Genetic testing and insurance: opportunities and challenges for society Elias Mossialos and Anna Dixon The increased availability of genetic tests poses new challenges to society. Here, we address the wider implications of genetic testing, with an emphasis on the markets for insurance. It also considers issues such as confidentiality, patient autonomy and fear of discrimination and the doctor–patient relationship.

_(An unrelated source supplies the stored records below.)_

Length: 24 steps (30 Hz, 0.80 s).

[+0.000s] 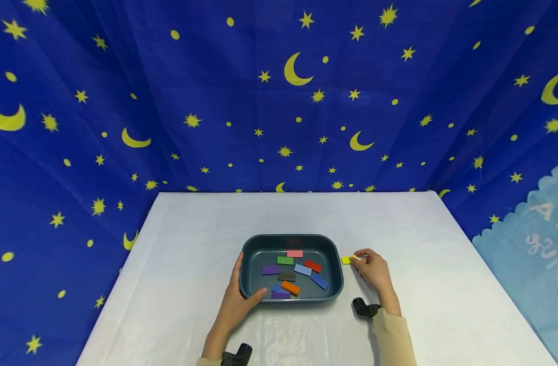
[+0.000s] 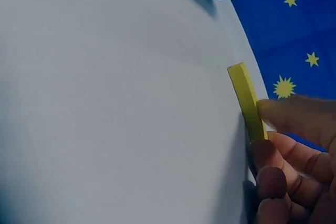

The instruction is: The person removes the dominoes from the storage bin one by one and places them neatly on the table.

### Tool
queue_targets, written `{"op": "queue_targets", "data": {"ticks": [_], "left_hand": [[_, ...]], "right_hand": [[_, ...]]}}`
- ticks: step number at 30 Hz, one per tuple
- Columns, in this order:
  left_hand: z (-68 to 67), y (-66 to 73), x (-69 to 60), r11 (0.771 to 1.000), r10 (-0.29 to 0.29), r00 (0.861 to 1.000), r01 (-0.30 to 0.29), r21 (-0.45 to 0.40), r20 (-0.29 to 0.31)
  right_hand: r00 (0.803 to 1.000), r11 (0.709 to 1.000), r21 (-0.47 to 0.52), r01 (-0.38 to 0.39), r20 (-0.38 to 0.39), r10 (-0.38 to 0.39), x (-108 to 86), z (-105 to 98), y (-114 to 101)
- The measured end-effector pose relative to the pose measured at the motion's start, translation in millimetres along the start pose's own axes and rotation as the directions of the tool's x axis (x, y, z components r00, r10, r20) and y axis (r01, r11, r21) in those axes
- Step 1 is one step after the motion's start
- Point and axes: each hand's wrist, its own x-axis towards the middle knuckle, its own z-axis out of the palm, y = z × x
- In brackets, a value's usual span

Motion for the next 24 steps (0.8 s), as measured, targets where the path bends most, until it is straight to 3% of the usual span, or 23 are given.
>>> {"op": "queue_targets", "data": {"ticks": [24], "left_hand": [[-0.2,-1.6,-0.2,1.000,-0.010,1.000,0.010,-0.009,0.007]], "right_hand": [[0.998,0.999,-0.048,0.018,-0.061,-0.021,-4.8,2.5,-1.7]]}}
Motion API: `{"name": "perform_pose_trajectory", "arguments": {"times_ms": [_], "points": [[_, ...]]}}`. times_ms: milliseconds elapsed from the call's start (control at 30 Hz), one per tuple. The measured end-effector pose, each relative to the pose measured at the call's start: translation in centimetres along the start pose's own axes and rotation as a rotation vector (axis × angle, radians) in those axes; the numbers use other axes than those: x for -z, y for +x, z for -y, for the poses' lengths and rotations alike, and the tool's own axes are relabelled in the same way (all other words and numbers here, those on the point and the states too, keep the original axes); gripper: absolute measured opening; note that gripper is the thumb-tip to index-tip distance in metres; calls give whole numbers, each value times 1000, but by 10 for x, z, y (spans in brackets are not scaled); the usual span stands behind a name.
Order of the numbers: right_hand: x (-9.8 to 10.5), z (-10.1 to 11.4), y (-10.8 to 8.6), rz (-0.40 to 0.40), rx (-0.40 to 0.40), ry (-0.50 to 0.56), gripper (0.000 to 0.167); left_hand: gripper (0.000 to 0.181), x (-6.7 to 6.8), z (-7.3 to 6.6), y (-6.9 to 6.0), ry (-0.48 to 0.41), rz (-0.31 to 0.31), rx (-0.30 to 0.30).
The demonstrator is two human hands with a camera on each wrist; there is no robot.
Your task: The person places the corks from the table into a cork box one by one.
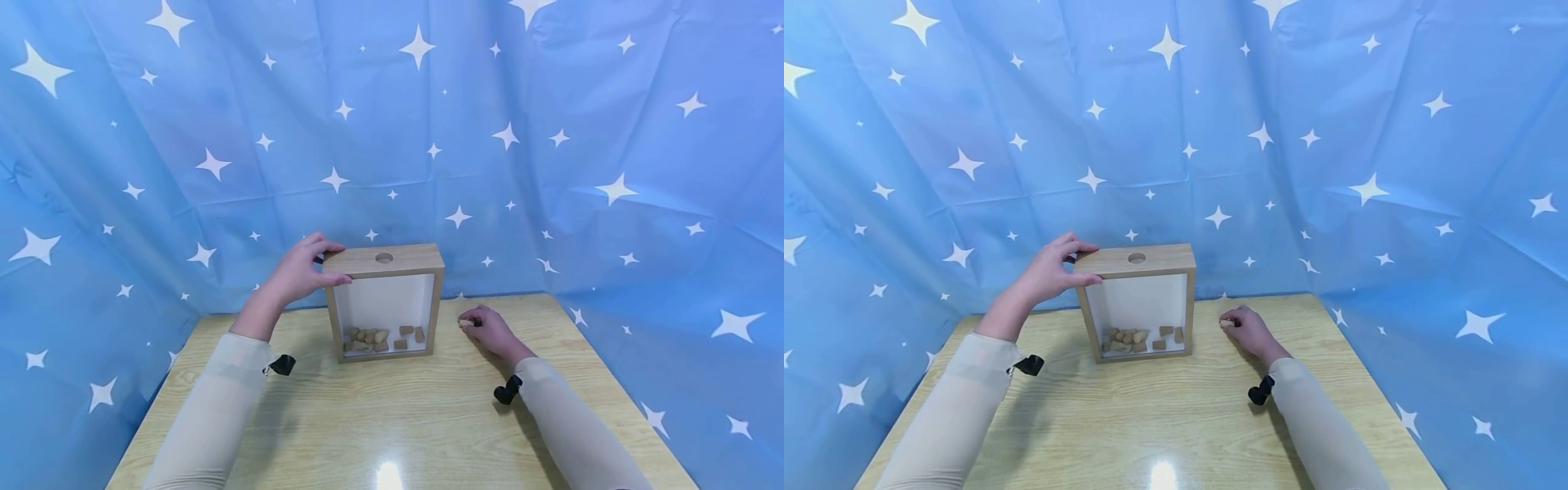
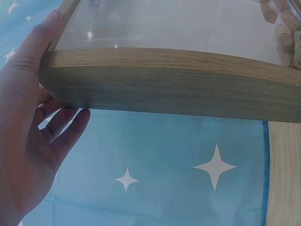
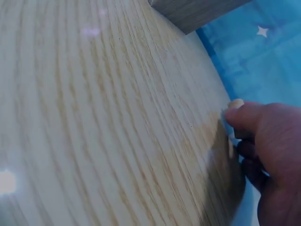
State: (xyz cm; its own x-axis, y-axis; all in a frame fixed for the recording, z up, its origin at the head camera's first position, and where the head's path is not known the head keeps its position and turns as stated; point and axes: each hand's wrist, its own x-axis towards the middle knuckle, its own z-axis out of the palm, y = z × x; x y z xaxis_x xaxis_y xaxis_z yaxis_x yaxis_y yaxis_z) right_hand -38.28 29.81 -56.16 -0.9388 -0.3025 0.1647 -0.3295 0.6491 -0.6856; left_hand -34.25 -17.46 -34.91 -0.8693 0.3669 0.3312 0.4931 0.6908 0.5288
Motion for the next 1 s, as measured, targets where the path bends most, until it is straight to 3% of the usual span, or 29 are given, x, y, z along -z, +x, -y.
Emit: {"name": "perform_pose_trajectory", "arguments": {"times_ms": [233,500,767,1000], "points": [[6,3,0,-9,-30,22,32,74,0,-1,0,-7,0,2],[20,20,5,-45,38,-28,28,75,0,0,0,-3,-1,7],[33,48,10,-53,89,-52,27,82,0,1,-1,9,5,10],[45,76,17,-51,112,-44,29,75,0,0,-1,10,-7,1]]}}
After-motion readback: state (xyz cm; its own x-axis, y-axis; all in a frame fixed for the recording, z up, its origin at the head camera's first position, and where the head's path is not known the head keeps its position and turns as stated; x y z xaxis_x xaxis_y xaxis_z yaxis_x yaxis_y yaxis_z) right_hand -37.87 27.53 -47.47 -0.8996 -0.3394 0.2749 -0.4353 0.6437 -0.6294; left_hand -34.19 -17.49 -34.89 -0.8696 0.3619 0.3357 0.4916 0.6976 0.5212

The development of gene technology is likely to influence every aspect of modern society, redefining the scope of one’s ‘identity’ and changing the face of disease. Advances in human genetics bring challenges as well as opportunities. The controversy over genetics arises, not merely because of its infancy, but from its complexity and influence on religion, culture and other non-scientific areas1. As a result, many governments have attempted to regulate the use of genetic information (derived from genetic tests) in the hope that a balance can be struck between the public’s fear of discrimination or stigmatisation, the desire of the insurance industry to prevent fraud or financial instability, and the need of scientists to conduct research. Here we discuss the wider implications of genetic testing, with an emphasis on the markets for insurance. Information about our genetic make-up is not new and is not simply a product of recent scientific tests. For many people knowledge of their family history of disease has long presented clues to their own genetic inheritance. Indeed, such information has been used routinely by insurers as a means of assessing a person’s probability of making a claim. However, as tests become more numerous, cheaper and more accessible, many more people will have information about their genetic make-up (though not all available tests are of proven validity or accuracy)2. In the context of the insurance market such information raises a number of concerns, namely adverse selection and the risk this poses to the insurer and discrimination by insurers against those with high or certain probability of claiming3. http://tmm.trends.com

There has been much deliberation in the UK about the issue of genetics and insurance. The Department of Health’s Genetics and Insurance Committee (GAIC) has approved so far the use of genetic test results for Huntington’s Disease (HD) by life insurers. They are currently considering the use of genetic testing for early onset Alzheimer’s (for which there are currently two tests under scrutiny) and hereditary breast and ovarian cancer for a range of insurance products. GAIC’s remit is restricted to an examination of clinical and actuarial relevance of genetic testing for insurance purposes and it is the task of the Human Genetics Commission to determine what other regulatory provisions need to be put in place4.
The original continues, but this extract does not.